Your task — In the material below, find the line with "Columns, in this" and the line with "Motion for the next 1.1", then output those two lines and every line between them, exactly.

Data for the task —
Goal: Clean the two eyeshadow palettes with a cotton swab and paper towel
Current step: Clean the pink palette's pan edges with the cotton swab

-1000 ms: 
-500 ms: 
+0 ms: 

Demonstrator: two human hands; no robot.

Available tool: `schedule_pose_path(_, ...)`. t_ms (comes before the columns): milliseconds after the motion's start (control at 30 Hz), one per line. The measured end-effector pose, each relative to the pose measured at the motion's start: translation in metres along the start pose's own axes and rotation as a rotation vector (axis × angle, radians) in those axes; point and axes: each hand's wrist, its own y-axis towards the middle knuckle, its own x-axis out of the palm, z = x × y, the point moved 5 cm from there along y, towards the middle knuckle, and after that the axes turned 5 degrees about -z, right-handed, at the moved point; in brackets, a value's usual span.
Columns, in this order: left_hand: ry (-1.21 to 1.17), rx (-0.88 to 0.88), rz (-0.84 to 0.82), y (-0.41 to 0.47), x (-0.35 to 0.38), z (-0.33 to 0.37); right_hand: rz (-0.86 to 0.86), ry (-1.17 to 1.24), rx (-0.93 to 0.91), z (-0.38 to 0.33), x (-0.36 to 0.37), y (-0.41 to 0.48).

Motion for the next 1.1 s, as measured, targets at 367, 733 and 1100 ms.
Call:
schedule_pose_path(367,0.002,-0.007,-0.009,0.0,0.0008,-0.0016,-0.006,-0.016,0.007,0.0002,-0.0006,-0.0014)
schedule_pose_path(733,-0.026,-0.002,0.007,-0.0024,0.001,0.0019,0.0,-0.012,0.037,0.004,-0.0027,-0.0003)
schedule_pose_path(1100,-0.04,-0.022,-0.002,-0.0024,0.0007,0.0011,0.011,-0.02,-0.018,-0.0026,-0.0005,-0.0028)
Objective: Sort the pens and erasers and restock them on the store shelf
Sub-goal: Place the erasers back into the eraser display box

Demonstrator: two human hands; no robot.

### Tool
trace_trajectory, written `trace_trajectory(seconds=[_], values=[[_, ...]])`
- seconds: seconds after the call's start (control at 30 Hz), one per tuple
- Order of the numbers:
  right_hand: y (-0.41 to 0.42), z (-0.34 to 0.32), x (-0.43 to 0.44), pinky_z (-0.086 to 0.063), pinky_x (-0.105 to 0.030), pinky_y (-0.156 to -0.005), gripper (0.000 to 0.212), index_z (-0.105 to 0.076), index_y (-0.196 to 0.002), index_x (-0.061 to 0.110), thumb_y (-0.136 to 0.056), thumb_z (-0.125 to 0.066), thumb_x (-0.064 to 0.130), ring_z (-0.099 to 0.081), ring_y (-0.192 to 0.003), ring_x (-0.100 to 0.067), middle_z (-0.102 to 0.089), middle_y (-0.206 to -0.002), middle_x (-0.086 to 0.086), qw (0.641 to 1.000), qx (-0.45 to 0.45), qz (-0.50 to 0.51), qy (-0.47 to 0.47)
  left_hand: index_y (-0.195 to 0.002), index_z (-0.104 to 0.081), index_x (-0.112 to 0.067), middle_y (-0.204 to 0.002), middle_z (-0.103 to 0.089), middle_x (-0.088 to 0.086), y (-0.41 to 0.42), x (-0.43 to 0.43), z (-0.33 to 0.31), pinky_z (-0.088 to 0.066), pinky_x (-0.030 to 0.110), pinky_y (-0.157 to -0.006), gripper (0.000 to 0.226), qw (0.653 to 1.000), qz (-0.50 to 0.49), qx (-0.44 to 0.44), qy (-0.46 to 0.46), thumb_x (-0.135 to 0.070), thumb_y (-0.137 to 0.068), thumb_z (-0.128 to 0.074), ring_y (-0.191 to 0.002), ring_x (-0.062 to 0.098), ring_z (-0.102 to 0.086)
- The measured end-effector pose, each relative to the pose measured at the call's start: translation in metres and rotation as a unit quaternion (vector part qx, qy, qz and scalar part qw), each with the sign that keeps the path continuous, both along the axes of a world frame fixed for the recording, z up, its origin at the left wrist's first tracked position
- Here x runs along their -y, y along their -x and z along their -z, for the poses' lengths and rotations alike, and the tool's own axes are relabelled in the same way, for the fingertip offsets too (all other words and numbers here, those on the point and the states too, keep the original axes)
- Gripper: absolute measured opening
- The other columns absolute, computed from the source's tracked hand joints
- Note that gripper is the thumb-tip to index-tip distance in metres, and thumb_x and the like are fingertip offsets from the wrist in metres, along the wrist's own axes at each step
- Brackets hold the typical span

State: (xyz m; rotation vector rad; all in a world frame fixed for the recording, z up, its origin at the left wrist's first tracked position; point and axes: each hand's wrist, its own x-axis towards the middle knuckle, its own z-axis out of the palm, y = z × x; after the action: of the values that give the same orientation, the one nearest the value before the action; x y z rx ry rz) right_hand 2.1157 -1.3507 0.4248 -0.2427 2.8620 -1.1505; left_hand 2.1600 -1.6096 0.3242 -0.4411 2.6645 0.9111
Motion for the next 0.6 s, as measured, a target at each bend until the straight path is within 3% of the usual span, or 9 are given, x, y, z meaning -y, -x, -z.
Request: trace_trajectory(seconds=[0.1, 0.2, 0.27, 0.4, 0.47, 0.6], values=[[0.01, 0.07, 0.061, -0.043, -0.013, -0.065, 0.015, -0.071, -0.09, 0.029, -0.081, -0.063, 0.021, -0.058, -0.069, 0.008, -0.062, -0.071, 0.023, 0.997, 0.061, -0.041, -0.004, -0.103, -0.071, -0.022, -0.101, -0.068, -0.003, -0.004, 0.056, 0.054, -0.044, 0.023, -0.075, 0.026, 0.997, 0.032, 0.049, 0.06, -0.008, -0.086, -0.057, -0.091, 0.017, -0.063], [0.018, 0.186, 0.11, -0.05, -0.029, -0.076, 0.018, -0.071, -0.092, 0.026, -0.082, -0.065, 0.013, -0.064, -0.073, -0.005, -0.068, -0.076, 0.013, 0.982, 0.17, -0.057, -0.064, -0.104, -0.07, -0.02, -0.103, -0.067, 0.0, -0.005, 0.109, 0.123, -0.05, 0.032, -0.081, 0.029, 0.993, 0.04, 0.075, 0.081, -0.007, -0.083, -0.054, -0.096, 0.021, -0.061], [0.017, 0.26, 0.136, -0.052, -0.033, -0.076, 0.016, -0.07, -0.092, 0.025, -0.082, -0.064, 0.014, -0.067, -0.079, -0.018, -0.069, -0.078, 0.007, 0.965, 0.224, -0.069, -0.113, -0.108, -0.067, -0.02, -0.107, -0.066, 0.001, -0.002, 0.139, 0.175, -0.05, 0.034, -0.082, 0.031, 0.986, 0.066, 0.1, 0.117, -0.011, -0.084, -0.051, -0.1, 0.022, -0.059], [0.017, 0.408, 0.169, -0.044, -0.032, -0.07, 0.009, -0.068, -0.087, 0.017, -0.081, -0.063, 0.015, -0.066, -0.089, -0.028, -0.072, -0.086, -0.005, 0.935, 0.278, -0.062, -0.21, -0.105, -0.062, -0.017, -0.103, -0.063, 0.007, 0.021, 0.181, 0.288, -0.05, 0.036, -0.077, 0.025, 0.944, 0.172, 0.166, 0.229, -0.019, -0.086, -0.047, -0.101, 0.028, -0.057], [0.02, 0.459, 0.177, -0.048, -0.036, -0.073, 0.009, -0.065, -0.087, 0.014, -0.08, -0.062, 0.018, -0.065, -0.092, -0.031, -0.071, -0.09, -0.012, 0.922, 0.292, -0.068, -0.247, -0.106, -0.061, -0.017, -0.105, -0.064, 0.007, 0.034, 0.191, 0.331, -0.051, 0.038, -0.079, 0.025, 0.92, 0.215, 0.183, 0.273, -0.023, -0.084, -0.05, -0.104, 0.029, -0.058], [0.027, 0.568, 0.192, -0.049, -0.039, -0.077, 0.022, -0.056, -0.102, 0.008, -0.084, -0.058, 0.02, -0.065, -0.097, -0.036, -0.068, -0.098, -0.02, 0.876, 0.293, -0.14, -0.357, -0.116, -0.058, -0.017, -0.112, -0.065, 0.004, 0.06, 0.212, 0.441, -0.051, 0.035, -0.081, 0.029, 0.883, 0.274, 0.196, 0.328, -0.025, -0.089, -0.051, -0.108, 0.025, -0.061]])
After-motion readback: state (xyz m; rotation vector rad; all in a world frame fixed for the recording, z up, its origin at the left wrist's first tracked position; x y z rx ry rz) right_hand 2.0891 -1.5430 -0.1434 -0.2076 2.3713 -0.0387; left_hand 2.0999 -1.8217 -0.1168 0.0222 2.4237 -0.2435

Written solution —
Columns, in this order: left_hand: ry (-1.21 to 1.17), rx (-0.88 to 0.88), rz (-0.84 to 0.82), y (-0.41 to 0.47), x (-0.35 to 0.38), z (-0.33 to 0.37); right_hand: rz (-0.86 to 0.86), ry (-1.17 to 1.24), rx (-0.93 to 0.91), z (-0.38 to 0.33), x (-0.36 to 0.37), y (-0.41 to 0.48).

Motion for the next 1.1 s, as measured, targets at 367, 733 and 1100 ms.

Work on this exercise is complete, and nothing remains.